Records from a data collection

#####

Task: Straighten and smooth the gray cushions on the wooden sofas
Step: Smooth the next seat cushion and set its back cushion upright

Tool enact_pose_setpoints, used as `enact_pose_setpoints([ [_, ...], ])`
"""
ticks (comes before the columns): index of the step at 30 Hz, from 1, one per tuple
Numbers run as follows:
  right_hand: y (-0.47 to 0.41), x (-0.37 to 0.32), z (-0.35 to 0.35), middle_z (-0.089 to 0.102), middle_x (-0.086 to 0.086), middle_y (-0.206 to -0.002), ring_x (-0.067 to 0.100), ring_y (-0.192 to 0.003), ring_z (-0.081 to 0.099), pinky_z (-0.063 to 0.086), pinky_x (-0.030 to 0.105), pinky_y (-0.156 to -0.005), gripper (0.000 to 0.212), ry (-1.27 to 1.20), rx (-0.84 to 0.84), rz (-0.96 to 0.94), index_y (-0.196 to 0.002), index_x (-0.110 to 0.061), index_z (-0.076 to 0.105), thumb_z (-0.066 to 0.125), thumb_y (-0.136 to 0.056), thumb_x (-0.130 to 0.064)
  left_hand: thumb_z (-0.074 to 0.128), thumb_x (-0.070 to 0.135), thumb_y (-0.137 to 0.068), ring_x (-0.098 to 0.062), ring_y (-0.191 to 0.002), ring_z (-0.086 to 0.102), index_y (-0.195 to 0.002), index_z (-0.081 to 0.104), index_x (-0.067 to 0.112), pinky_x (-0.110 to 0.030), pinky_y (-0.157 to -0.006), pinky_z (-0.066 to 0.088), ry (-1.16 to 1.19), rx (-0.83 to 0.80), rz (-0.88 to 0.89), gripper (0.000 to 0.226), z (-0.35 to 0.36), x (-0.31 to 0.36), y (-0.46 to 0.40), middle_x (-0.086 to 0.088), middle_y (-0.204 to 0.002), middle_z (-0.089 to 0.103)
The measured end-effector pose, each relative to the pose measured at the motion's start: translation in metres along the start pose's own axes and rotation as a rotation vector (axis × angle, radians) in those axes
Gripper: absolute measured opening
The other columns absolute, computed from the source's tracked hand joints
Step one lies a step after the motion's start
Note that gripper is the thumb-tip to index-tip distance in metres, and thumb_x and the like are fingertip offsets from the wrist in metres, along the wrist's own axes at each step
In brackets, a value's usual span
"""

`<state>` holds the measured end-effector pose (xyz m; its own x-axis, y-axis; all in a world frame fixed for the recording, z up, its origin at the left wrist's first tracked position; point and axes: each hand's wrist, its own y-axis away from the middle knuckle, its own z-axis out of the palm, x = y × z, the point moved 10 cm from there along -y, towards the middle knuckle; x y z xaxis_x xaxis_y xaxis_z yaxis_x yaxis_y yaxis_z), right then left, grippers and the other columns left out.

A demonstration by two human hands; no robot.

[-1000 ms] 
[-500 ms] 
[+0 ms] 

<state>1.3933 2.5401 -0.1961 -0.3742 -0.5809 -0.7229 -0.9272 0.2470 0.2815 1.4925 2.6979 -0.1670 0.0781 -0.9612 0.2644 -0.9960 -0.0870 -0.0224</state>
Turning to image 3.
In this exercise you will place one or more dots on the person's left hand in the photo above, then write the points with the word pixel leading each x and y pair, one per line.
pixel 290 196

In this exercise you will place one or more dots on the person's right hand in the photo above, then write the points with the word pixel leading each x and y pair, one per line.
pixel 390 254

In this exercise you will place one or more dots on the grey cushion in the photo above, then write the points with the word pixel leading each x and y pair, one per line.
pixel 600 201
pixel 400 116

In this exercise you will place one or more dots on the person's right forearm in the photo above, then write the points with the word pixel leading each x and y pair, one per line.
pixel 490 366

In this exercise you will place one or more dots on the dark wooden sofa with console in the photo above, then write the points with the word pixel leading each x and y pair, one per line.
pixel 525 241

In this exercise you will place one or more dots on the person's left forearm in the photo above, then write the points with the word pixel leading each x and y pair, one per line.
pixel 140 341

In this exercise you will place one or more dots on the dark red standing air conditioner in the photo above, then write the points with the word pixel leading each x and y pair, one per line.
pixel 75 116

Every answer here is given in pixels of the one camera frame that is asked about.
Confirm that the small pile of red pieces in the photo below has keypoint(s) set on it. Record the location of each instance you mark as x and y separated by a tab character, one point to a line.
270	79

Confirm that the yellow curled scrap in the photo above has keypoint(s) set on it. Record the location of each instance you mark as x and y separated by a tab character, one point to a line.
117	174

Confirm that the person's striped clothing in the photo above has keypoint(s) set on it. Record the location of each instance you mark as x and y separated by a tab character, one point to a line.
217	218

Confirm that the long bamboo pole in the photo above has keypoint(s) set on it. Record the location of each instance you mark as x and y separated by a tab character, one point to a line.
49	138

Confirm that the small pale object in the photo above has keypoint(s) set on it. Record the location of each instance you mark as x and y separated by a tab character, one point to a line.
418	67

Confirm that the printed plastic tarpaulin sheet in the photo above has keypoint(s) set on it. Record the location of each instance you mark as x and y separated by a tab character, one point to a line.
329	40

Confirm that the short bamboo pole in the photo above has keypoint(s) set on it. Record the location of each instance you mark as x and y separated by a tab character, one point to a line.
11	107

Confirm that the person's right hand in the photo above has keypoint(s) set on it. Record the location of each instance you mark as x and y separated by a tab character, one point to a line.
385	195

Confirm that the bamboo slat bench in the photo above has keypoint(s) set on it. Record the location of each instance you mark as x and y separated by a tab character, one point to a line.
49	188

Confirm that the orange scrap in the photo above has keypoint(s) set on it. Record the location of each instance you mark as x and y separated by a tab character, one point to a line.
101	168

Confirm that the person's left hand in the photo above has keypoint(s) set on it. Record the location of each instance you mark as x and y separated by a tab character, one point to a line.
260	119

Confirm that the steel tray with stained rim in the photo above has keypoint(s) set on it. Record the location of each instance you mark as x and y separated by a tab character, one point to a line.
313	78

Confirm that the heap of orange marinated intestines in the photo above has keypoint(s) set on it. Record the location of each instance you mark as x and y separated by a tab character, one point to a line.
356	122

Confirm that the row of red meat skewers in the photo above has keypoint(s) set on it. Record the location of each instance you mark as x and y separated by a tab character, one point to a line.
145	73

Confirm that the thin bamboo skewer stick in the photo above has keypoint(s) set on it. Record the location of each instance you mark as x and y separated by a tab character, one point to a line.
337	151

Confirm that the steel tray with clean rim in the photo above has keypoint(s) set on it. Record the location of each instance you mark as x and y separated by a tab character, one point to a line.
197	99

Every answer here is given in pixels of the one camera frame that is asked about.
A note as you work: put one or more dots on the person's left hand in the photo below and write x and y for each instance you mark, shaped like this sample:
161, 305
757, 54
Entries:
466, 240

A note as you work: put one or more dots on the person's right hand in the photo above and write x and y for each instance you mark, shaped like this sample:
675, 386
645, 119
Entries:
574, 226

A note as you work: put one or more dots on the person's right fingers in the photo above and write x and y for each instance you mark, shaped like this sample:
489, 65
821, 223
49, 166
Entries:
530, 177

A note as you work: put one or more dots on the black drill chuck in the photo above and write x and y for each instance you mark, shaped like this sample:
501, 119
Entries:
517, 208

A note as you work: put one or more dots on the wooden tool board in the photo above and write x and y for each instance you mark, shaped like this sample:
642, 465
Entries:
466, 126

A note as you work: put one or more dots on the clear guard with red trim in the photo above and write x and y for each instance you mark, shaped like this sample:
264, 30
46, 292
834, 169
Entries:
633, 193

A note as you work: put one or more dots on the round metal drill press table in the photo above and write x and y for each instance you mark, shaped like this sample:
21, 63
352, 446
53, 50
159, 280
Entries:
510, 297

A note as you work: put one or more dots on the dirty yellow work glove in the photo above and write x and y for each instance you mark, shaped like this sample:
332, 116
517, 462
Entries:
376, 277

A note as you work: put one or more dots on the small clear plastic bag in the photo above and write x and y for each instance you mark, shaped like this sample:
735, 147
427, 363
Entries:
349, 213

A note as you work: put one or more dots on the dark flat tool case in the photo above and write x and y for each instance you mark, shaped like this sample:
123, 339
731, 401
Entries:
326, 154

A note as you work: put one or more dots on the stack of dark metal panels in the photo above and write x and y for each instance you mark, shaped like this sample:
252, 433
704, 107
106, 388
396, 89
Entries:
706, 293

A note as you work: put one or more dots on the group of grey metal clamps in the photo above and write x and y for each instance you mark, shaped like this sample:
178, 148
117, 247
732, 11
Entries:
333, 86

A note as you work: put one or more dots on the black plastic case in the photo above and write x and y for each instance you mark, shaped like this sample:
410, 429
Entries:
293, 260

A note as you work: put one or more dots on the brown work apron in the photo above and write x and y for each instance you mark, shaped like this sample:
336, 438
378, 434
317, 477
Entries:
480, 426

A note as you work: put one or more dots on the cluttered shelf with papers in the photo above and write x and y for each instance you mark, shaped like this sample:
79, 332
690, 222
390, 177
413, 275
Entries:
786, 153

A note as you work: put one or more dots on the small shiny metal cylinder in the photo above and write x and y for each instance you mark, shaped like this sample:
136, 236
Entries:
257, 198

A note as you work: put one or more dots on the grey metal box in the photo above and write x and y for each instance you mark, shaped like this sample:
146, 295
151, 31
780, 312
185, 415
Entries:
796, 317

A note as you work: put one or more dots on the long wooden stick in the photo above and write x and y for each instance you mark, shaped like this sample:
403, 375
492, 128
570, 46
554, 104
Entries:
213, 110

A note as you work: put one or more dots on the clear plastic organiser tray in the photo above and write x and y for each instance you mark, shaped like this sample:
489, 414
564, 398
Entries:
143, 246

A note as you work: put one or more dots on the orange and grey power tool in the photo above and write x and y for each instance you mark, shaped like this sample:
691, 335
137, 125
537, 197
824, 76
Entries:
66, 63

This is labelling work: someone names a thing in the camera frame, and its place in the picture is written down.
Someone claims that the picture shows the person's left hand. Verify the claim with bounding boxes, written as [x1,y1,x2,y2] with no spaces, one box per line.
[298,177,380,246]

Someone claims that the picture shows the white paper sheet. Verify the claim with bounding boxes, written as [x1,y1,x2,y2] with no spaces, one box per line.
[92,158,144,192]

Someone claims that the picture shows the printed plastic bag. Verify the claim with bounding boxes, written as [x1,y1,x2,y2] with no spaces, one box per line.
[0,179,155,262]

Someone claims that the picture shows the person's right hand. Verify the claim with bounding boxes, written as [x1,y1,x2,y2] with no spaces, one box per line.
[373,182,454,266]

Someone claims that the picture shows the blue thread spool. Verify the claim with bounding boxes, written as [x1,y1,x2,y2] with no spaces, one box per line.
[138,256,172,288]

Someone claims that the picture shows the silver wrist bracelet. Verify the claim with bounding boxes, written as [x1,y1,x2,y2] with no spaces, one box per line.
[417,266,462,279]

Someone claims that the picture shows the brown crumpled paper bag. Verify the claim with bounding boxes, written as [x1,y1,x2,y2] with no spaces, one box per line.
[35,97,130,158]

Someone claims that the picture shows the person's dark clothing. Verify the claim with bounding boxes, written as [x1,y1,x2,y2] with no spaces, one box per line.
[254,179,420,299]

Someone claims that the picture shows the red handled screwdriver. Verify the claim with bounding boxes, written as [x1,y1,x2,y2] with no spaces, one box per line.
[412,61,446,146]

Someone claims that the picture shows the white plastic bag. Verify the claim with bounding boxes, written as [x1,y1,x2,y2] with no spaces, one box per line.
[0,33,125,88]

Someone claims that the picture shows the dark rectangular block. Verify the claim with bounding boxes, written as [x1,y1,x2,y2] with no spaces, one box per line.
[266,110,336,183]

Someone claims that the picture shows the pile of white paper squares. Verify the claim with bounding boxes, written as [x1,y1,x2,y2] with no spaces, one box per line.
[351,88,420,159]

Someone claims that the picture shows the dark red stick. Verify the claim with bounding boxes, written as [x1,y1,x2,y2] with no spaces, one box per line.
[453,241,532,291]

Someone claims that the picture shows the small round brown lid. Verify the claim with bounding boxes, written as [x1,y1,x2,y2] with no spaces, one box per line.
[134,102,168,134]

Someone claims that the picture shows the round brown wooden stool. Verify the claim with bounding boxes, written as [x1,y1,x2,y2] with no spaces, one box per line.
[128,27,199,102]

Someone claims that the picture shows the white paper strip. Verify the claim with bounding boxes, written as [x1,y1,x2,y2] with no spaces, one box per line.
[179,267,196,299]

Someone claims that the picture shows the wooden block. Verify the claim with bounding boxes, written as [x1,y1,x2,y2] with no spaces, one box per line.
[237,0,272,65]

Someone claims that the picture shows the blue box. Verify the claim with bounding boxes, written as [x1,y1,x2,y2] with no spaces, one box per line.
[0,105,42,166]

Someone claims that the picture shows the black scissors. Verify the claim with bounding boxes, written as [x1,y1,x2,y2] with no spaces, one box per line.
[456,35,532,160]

#####

* [WHAT TO WORK ON] Take each line above that contains "start" and copy it out.

* [TASK RESPONSE]
The measured end-effector pose, each relative to the pose measured at the motion's start: translation in metres along the start pose's own axes and rotation as a rotation vector (axis × angle, radians) in those axes
Step one lies a step after the motion's start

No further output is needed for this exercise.